By Brian Crawford

Family baking

We live in a culture married to convenience. Through modern technology, we are increasingly offered more with less effort, and perpetually promised faster via the easier. Libraries stored in our pockets, meals prepared instantly, and answers acquired in the snap of a finger.

We crave convenience, and that’s why human connection can often seem so difficult. Human connection is anything but convenient. Despite our best technological efforts in modernity, relationships only grow in the soil of inconvenience and the light of time.

Hebrews 13 gives clear evidence of this truth.

The book of Hebrews is written in a context where the church is facing intense hardship for the decision to follow Jesus. Real persecution. Real loss of property. Real separation from families. To make matters worse, other expressions of faith are being permitted because they are seen by the empire as non-threatening, creating a temptation to depart from Jesus and back to old forms of religion that promised physical safety, comfort, and convenience.

It’s in this context that the author calls the church back to Christ-centered connection in verses 1-2: “Let brotherly love continue. Do not neglect to show hospitality to strangers, for thereby some have entertained angels unawares.”

Brother Love. Stranger Hospitality. Both are threatened when convenience dwindles and risk rises.

The author is calling them away from the old camps of convenience and challenging them to remember that those who have forsaken everything to follow Jesus are still family. Love them.

We need this encouragement now more than ever. As the temperature of our current cultural moment continues to rise, we’re tempted to close ranks around our worldly affinities: culture, class, color, and politics. But the Spirit’s word to the church remains the same: Let brotherly love continue.

Why? Because in Christ, you’ve been deeply loved and made family. Upon His resurrection, Jesus refers for the first time to the disciples as His brothers (John 20:17), signaling not only a change in our inheritance (from death to life) but a change in our relationship (from outsiders to family).

For this reason, we must run toward one another in inconvenience, never away.

The author gives us one more way to run toward inconvenience: hospitality. We are told not to neglect welcoming others, even strangers. In the Hebrew context, this was financially costly, socially risky, and legally exposing. Welcoming the wrong person could implicate you. Yet our welcoming is worth every cost because Jesus welcomed us (Exodus 22:21, Romans 15:7, Ephesians 2:12-13).

Don’t let hospitality wane just because it’s inconvenient. Don’t trade welcoming for comfort.

For some, that means inviting a lonely neighbor to dinner. For others, it means pushing the unfolded clothes off the couch to make room for a sister whom the Spirit has been nudging you to disciple. Each opportunity reflects the welcome we’ve received in Christ.

The world will keep promising faster, easier, and more convenient, but Jesus keeps calling us to something deeper, more lasting, more authentic.

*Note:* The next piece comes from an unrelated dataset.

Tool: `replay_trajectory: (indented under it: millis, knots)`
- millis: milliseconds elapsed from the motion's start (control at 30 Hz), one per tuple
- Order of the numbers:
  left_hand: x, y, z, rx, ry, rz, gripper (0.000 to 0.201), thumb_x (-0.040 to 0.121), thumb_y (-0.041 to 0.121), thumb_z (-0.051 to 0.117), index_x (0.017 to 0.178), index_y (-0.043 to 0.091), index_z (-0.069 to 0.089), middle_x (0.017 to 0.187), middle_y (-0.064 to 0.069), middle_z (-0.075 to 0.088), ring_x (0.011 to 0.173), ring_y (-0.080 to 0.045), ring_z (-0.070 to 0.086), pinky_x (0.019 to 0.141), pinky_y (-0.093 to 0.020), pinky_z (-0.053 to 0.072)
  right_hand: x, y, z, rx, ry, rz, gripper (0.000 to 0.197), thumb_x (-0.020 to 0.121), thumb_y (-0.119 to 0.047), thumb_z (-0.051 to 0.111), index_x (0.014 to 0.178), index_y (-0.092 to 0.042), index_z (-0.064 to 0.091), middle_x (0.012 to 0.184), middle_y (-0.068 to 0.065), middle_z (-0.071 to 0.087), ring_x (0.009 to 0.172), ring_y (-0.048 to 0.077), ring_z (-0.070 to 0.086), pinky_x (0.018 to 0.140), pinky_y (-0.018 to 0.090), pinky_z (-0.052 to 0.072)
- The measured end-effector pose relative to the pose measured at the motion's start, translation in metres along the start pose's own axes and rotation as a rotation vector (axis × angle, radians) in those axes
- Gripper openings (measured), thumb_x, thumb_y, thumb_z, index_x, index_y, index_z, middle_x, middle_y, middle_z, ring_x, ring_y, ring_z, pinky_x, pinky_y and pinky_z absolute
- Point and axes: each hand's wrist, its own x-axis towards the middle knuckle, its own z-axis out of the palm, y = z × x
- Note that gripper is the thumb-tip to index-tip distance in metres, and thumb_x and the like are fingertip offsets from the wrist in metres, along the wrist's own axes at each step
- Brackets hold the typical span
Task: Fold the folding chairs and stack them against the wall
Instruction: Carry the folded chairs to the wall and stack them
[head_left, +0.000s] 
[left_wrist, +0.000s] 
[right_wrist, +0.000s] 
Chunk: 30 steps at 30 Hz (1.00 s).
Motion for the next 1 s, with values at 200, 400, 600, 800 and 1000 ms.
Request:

Follow Him into the inconvenience, where our faith is most genuinely seen and savored. Real love. Real hospitality. Real connection.

Brian Crawford serves as lead pastor of City Light Church in Vicksburg and president of Mission Mississippi, a statewide reconciliation ministry working across all 82 counties of the great state of Mississippi. He and his wife, Candi, are passionate about building bridges across dividing lines through the power of the gospel.